(I orignally posted my question on StackOverflow and figured maybe this would be a better place to ask)
I provide details on the librairies I'm working with because it helps understand my issue but it could be applied to other projects as this is a general question on how to do a migration while still be able to use previously saved data.
We are currently using Tensorflow 1.15 for some MLP models and Stable Baselines (SB2) for our Reinforcement Learning models. I have the task to migrate the code to Tensorflow 2 and, because Stable baselines use Tensorflow 1.x as its backend but is not compatible with Tensorflow 2 (and won't be), to also migrate it to Stable Baselines3 (SB3) which use PyTorch has its backend.
My issue is the following: we want to still be able to use our old trained models which are used in production (both MLP and RL ones) until they are not relevant anymore while at the same time starting to train new models on Tensorflow2 and SB3. This means keeping TF1 to be able to use SB2 and our previous trained model but also adding TF2 and SB2 support for future use.
Having both TF1 and TF2 at the same time might cause issues (it doesn't seems to be possible in Python very easily unless I want to mess with installed packages).

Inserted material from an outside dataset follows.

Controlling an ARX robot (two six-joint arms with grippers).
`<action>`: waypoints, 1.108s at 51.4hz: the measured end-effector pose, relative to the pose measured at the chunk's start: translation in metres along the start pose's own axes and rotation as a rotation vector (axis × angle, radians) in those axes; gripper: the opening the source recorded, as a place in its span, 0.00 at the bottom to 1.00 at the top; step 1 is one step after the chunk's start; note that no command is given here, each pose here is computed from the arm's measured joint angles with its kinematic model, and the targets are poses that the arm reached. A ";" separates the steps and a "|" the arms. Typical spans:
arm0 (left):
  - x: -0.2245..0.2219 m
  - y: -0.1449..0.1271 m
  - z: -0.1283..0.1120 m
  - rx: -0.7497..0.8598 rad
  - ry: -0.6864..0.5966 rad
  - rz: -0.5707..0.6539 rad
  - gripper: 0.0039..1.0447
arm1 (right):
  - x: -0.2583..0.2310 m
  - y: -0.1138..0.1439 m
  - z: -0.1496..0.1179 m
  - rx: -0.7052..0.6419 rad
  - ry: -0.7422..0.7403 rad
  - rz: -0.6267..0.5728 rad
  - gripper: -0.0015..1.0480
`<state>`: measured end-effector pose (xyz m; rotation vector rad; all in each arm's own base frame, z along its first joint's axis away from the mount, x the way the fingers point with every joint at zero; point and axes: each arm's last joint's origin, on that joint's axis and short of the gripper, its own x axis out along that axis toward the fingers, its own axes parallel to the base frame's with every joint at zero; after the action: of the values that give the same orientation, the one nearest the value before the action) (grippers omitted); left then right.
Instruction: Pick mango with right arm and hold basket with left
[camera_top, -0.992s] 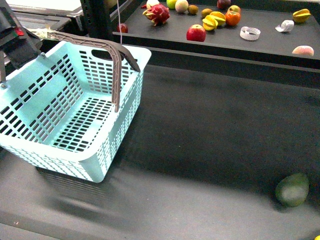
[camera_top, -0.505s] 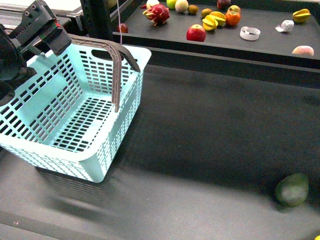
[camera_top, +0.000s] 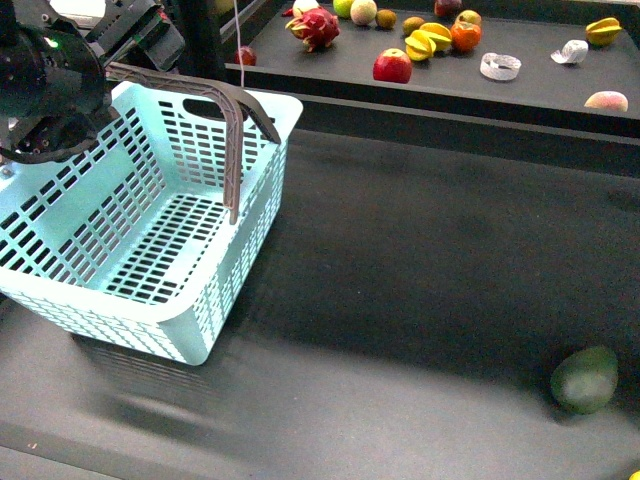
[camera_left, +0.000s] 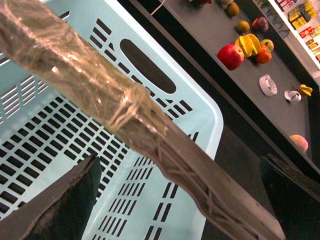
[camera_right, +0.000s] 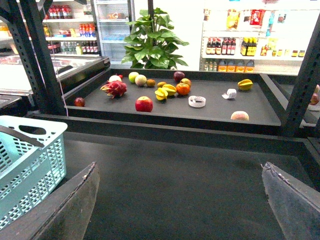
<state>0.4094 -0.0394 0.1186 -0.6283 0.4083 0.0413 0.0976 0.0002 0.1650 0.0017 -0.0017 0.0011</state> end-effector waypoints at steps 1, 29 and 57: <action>0.002 -0.001 0.001 0.000 -0.001 -0.001 0.95 | 0.000 0.000 0.000 0.000 0.000 0.000 0.92; 0.034 -0.009 -0.004 -0.002 0.020 0.025 0.62 | 0.000 0.000 0.000 0.000 0.000 0.000 0.92; 0.011 -0.010 -0.007 0.006 0.083 0.020 0.10 | 0.000 0.000 0.000 0.000 0.000 0.000 0.92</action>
<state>0.4184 -0.0522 0.1145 -0.6218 0.4949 0.0330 0.0976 0.0002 0.1650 0.0017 -0.0017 0.0011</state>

What is the best way to do this ?
- Should I migrate by developping same functionnality in newer versions (TF2 and SB3) and offer the choice to use both previous and new while warning about deprecation for TF1 and SB2?
- Another solution might be to develop a new branch with TF2 and SB3 support only. Then run both service at the same time (each handling models for its corresponding version) until at some point I stop running the old one. It might be tricky to maintain both at the same time though, any thoughts on that ?

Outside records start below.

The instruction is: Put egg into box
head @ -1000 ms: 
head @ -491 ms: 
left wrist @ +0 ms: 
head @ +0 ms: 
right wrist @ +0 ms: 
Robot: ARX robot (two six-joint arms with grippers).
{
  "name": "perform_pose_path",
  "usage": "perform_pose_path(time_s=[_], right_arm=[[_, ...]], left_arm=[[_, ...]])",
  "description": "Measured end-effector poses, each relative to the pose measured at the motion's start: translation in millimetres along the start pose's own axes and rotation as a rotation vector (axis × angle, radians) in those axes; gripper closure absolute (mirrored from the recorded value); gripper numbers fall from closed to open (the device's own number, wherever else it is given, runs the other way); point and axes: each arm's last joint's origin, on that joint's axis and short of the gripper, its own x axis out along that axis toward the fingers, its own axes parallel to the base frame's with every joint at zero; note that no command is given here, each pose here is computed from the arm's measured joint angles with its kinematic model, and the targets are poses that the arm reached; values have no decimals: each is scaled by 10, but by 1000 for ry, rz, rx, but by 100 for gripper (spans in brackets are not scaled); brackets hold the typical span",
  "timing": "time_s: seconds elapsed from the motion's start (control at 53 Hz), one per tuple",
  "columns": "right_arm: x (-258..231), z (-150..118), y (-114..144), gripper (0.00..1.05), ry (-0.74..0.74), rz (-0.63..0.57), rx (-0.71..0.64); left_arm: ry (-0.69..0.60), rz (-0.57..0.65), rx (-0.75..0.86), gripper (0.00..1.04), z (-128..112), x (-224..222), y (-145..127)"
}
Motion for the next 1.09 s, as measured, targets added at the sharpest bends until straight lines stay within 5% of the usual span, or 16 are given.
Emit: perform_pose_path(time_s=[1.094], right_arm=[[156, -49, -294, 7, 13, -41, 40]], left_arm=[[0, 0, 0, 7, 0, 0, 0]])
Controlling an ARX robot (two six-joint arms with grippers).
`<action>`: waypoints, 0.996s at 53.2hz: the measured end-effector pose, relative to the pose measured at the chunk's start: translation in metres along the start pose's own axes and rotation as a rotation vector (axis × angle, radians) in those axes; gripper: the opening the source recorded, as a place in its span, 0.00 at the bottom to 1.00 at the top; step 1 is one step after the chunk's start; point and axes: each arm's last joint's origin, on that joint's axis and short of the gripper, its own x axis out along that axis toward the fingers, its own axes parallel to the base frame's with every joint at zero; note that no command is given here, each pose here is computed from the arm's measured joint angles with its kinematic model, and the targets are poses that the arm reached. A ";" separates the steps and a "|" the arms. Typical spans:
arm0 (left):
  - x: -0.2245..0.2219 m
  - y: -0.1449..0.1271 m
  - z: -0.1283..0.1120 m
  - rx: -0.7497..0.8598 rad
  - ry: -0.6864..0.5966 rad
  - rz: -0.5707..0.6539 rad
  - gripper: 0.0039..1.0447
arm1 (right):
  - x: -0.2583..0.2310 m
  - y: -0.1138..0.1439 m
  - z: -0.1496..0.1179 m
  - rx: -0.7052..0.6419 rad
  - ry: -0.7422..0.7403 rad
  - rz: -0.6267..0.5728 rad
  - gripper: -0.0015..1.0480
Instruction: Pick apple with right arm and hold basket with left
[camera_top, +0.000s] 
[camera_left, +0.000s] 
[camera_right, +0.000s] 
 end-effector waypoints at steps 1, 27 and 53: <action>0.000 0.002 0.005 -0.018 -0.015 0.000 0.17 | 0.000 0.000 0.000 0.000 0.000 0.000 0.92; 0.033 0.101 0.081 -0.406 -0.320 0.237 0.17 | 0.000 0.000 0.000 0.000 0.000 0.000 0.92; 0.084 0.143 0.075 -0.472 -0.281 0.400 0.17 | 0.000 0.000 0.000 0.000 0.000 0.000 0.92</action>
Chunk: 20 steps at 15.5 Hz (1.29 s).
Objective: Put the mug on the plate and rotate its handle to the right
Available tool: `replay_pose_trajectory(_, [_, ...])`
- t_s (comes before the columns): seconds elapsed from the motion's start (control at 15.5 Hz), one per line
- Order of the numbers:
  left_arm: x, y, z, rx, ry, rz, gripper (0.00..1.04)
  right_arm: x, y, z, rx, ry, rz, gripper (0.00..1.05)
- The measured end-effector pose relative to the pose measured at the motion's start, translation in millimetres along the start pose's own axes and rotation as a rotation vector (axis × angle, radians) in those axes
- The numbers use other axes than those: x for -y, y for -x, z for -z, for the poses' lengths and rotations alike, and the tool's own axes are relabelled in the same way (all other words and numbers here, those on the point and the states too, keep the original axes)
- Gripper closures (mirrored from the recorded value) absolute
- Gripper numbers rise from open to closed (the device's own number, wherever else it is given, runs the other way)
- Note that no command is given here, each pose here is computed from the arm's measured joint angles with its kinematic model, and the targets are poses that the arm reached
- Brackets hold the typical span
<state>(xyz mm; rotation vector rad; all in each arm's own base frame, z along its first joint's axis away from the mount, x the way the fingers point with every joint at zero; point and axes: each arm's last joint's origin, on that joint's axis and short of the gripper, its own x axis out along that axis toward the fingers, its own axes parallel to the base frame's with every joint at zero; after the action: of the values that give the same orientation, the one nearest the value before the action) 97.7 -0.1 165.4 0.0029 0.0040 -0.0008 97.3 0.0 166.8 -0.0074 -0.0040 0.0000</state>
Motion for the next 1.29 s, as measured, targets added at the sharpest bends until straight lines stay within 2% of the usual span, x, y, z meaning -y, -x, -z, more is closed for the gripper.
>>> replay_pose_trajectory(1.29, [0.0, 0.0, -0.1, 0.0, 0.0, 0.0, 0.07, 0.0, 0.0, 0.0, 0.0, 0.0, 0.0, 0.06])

Thanks in advance for any help,
P.S. I don't know if this is the right StackExchange forum for this kind of question so let me know if not ;)
EDIT More details
For now, clients all access the same site which is hosted on a single machine. They can train, define and use models. There are 3 main services which are docker images running as service on Linux host. One service is in charge of training and evaluating models, one service for making prediction continuously with said models and finally a service that use results to control some other software/hardware. Thus they all use SB2 and Tensorflow 1.x models for now.